Pair Trading with Q Gold and OceanaGold

The main advantage of trading using opposite Q Gold and OceanaGold positions is that it hedges away some unsystematic risk. Because of two separate transactions, even if Q Gold position performs unexpectedly, OceanaGold can make up some of the losses. Pair trading also minimizes risk from directional movements in the market. For example, if an entire industry or sector drops because of unexpected headlines, the short position in OceanaGold will offset losses from the drop in OceanaGold's long position.

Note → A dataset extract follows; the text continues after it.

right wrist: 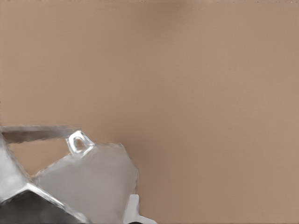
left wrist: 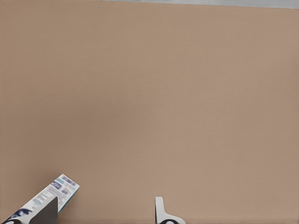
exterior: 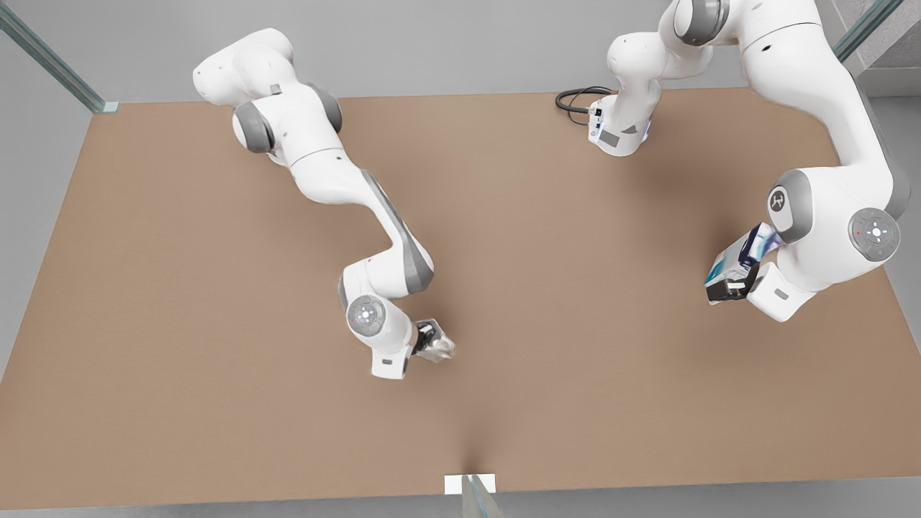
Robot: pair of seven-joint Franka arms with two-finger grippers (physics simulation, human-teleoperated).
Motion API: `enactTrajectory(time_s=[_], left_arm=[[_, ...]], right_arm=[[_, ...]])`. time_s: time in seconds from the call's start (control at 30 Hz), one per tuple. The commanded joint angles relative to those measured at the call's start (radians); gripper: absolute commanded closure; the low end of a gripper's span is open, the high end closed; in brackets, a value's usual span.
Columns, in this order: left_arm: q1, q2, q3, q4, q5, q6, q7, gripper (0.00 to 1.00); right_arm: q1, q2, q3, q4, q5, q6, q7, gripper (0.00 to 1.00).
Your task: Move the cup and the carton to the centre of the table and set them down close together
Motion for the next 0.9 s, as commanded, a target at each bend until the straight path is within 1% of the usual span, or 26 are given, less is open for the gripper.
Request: enactTrajectory(time_s=[0.0, 0.33, 0.37, 0.4, 0.43, 0.47, 0.63, 0.67, 0.7, 0.73, 0.77, 0.8, 0.87], left_arm=[[0.000, 0.000, 0.000, 0.000, 0.000, 0.000, 0.000, 0.00], [0.002, 0.000, 0.000, 0.000, 0.000, 0.002, 0.000, 0.00], [0.002, 0.000, 0.000, 0.000, 0.000, 0.002, 0.000, 0.00], [0.000, 0.000, 0.000, 0.000, 0.000, 0.002, 0.000, 0.00], [0.000, 0.000, 0.000, 0.000, 0.002, 0.002, 0.000, 0.00], [0.000, 0.000, 0.000, 0.000, 0.000, 0.002, 0.000, 0.00], [0.002, -0.002, 0.000, 0.015, 0.011, -0.006, 0.003, 0.00], [0.000, -0.006, 0.000, 0.045, 0.017, -0.054, 0.003, 0.00], [0.000, -0.025, 0.038, 0.070, 0.025, -0.132, 0.145, 0.00], [0.000, -0.040, 0.075, 0.097, 0.026, -0.187, 0.176, 0.00], [0.000, -0.040, 0.136, 0.104, 0.028, -0.213, 0.296, 0.00], [-0.002, -0.031, 0.156, 0.101, 0.020, -0.232, 0.356, 0.00], [-0.002, -0.026, 0.158, 0.095, 0.017, -0.218, 0.344, 0.00]], right_arm=[[0.000, 0.000, -0.001, 0.000, -0.005, 0.000, 0.002, 0.79], [0.001, 0.051, 0.004, 0.037, -0.002, 0.026, 0.014, 0.79], [0.001, 0.051, 0.006, 0.034, -0.002, 0.040, 0.014, 0.68], [0.001, 0.051, 0.006, 0.034, -0.002, 0.040, 0.013, 0.47], [0.001, 0.051, 0.007, 0.034, -0.002, 0.042, 0.013, 0.18], [0.001, 0.049, 0.007, 0.031, -0.002, 0.048, 0.011, 0.00], [0.001, 0.049, 0.007, 0.028, -0.002, 0.055, 0.011, 0.00], [0.001, 0.049, 0.007, 0.028, -0.002, 0.055, 0.011, 0.00], [0.001, 0.049, 0.007, 0.028, -0.002, 0.057, 0.011, 0.00], [0.001, 0.048, 0.007, 0.028, -0.002, 0.055, 0.010, 0.00], [0.000, 0.043, 0.006, 0.028, -0.002, 0.054, 0.010, 0.00], [0.000, 0.042, 0.004, 0.028, -0.002, 0.054, 0.010, 0.00], [-0.003, 0.042, 0.003, 0.030, 0.008, 0.062, 0.011, 0.00]])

The idea behind Q Gold Resources and OceanaGold pairs trading is to make the combined position market-neutral, meaning the overall market's direction will not affect its win or loss (or potential downside or upside). This can be achieved by designing a pairs trade with two highly correlated stocks or equities that operate in a similar space or sector, making it possible to obtain profits through simple and relatively low-risk investment.
Check out your portfolio center.
Note that this page's information should be used as a complementary analysis to find the right mix of equity instruments to add to your existing portfolios or create a brand new portfolio. You can also try the Portfolio Optimization module to compute new portfolio that will generate highest expected return given your specified tolerance for risk.